What the exercise asks: After finding the line with "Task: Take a" in the entries below, retype exactly each line from there through the line with "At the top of", including that final line.
****************
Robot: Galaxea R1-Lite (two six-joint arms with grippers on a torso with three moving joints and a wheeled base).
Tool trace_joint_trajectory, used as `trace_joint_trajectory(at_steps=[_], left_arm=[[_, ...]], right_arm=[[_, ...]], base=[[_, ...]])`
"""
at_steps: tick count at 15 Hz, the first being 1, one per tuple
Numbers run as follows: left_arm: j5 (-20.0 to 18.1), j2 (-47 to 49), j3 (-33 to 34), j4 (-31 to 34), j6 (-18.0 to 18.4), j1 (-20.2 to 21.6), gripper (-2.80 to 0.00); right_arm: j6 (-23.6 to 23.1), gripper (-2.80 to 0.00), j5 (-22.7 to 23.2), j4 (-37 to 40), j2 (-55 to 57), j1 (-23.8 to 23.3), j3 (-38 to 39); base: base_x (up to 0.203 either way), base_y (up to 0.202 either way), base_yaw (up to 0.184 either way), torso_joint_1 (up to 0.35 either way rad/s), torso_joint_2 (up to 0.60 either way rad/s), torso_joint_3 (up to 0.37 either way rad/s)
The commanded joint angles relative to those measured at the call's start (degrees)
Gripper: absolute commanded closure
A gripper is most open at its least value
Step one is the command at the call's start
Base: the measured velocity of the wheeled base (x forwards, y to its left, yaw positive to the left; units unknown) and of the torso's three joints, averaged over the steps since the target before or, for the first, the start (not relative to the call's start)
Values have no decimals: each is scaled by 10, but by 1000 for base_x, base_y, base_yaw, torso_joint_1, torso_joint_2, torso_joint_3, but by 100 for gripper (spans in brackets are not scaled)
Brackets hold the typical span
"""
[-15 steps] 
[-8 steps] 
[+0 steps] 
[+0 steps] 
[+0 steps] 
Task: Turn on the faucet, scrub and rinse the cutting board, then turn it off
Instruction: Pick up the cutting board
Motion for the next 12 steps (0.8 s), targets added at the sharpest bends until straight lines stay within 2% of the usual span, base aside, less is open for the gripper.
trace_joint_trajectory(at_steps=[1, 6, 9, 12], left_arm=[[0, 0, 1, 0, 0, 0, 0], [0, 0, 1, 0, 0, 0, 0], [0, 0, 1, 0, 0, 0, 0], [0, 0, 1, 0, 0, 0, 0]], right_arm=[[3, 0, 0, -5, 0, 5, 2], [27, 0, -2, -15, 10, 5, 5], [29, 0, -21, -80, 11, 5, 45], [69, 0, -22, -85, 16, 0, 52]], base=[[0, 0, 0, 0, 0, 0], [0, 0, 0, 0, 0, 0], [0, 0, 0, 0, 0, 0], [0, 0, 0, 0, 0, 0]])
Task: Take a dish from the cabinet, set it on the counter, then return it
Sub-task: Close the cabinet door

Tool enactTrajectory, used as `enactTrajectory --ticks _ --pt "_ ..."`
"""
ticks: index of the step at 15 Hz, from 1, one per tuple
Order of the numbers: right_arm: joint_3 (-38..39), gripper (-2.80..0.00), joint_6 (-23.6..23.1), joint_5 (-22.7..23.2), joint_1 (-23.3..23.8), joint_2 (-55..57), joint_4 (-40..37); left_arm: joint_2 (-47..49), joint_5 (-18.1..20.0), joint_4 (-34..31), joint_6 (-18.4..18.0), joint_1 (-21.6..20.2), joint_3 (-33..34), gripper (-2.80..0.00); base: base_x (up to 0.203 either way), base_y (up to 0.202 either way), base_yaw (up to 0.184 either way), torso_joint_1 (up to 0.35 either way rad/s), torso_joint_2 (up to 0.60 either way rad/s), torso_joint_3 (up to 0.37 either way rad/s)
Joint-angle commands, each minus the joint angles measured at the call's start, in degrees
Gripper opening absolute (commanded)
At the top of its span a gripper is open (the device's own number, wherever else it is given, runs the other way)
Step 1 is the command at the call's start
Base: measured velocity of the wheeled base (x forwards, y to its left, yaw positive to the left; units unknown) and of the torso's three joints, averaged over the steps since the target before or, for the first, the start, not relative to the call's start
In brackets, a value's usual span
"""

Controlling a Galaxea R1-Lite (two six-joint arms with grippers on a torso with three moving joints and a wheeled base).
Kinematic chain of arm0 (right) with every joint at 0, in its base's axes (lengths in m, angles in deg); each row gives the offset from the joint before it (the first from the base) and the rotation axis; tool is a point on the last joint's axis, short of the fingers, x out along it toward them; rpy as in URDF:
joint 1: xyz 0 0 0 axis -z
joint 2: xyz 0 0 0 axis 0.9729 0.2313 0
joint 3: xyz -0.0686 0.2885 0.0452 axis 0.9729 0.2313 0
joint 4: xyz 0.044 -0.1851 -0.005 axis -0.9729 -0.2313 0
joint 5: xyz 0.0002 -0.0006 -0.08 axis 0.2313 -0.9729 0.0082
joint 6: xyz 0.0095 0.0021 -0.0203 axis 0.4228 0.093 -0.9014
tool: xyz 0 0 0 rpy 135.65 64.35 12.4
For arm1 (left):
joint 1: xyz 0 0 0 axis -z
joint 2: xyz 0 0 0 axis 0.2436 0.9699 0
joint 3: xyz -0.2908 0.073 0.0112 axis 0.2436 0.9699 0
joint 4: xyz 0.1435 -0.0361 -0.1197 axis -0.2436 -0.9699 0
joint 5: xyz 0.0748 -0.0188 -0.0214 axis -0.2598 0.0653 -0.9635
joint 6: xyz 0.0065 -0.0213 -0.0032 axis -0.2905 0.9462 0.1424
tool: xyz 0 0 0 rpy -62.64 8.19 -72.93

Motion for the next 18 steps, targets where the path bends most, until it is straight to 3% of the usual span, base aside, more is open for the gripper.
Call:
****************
Completed exercise:
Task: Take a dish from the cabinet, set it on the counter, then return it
Sub-task: Close the cabinet door

Tool enactTrajectory, used as `enactTrajectory --ticks _ --pt "_ ..."`
"""
ticks: index of the step at 15 Hz, from 1, one per tuple
Order of the numbers: right_arm: joint_3 (-38..39), gripper (-2.80..0.00), joint_6 (-23.6..23.1), joint_5 (-22.7..23.2), joint_1 (-23.3..23.8), joint_2 (-55..57), joint_4 (-40..37); left_arm: joint_2 (-47..49), joint_5 (-18.1..20.0), joint_4 (-34..31), joint_6 (-18.4..18.0), joint_1 (-21.6..20.2), joint_3 (-33..34), gripper (-2.80..0.00); base: base_x (up to 0.203 either way), base_y (up to 0.202 either way), base_yaw (up to 0.184 either way), torso_joint_1 (up to 0.35 either way rad/s), torso_joint_2 (up to 0.60 either way rad/s), torso_joint_3 (up to 0.37 either way rad/s)
Joint-angle commands, each minus the joint angles measured at the call's start, in degrees
Gripper opening absolute (commanded)
At the top of its span a gripper is open (the device's own number, wherever else it is given, runs the other way)

There is nothing else to add to the answer.